## Data shown

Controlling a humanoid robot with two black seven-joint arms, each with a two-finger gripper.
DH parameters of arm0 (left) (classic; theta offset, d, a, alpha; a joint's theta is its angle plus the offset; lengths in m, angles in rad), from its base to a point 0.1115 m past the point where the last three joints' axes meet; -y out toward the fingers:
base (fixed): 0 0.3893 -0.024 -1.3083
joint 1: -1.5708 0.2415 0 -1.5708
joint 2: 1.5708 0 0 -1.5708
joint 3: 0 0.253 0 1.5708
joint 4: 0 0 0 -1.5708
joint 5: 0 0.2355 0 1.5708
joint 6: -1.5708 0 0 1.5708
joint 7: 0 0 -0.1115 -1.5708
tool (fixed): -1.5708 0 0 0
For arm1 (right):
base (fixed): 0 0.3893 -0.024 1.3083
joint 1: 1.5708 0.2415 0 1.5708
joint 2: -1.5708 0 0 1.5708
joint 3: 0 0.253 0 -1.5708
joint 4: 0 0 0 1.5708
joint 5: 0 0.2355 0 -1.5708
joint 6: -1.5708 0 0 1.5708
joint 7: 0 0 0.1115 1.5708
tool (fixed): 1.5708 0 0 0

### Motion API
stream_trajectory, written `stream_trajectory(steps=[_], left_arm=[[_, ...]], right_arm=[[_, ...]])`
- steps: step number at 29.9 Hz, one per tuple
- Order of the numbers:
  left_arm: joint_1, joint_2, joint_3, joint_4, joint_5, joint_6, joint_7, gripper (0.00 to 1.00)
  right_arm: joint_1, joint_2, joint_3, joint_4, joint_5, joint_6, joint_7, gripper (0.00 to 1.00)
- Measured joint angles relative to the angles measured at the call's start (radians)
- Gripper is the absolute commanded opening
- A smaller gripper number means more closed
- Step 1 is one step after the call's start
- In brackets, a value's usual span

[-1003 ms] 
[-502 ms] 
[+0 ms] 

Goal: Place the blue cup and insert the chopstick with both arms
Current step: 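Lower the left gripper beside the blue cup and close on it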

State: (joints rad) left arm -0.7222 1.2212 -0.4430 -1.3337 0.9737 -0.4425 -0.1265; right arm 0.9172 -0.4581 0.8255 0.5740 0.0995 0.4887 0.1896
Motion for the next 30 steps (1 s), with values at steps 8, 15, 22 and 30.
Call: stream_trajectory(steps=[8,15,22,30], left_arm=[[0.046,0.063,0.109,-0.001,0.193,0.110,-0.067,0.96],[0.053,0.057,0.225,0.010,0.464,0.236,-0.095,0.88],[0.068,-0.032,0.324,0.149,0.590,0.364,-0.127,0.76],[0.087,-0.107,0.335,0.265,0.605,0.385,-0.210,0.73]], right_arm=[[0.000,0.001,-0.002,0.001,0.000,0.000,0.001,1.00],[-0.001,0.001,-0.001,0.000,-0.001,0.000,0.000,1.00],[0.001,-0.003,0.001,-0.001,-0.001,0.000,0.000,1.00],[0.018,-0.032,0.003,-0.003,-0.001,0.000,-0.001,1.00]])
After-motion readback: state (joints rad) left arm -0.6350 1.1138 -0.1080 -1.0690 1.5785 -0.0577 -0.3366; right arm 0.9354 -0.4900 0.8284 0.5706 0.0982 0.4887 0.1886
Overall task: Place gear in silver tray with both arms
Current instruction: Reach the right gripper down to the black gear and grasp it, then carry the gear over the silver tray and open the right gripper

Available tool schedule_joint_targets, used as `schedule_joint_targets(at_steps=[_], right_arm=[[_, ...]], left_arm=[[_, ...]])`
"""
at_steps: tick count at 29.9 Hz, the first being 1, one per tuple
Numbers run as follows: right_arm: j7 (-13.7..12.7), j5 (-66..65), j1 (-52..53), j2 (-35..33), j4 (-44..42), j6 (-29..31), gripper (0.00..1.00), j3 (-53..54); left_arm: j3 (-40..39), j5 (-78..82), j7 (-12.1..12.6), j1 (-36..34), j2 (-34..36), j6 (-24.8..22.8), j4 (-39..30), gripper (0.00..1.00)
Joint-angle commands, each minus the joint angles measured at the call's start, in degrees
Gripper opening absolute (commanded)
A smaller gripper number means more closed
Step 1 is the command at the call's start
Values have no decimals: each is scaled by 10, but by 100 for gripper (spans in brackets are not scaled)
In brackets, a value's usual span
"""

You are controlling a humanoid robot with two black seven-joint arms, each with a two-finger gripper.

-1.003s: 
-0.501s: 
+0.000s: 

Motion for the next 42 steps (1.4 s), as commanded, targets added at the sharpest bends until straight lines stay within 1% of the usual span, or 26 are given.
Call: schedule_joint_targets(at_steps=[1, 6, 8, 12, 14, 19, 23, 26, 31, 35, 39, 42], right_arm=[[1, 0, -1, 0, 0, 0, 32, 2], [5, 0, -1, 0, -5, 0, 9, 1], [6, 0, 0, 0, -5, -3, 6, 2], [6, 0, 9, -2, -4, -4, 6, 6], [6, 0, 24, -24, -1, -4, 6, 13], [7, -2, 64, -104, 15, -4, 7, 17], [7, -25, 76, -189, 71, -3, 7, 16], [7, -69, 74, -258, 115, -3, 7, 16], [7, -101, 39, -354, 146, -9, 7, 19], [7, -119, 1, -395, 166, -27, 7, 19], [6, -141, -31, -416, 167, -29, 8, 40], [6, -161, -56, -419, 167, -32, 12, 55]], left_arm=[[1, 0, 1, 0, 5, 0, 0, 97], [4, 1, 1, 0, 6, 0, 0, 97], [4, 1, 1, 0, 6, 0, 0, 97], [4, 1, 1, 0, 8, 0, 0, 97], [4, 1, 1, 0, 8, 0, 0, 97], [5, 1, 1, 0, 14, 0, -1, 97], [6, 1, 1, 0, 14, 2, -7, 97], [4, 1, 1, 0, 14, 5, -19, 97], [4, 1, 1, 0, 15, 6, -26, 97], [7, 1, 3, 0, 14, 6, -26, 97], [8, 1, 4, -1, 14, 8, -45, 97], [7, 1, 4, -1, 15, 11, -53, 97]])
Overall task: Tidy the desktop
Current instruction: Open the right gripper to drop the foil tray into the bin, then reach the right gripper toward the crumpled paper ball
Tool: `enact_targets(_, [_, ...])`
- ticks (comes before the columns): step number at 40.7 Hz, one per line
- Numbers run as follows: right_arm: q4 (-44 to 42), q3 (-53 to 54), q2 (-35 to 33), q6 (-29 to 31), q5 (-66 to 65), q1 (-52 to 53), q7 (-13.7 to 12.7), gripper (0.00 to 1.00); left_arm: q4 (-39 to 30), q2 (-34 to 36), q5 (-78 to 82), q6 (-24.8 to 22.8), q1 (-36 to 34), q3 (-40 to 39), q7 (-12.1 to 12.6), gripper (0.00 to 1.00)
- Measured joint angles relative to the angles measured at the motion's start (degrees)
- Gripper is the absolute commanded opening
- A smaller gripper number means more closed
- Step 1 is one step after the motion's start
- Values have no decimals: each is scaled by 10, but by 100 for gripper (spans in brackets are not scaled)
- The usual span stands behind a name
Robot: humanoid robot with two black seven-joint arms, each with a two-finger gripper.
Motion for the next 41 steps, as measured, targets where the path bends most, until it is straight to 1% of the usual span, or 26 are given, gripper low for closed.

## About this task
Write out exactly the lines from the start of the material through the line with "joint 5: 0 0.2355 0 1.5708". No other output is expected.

## Expected answer
Controlling a humanoid robot with two black seven-joint arms, each with a two-finger gripper.
DH parameters of arm0 (left) (classic; theta offset, d, a, alpha; a joint's theta is its angle plus the offset; lengths in m, angles in rad), from its base to a point 0.1115 m past the point where the last three joints' axes meet; -y out toward the fingers:
base (fixed): 0 0.3893 -0.024 -1.3083
joint 1: -1.5708 0.2415 0 -1.5708
joint 2: 1.5708 0 0 -1.5708
joint 3: 0 0.253 0 1.5708
joint 4: 0 0 0 -1.5708
joint 5: 0 0.2355 0 1.5708

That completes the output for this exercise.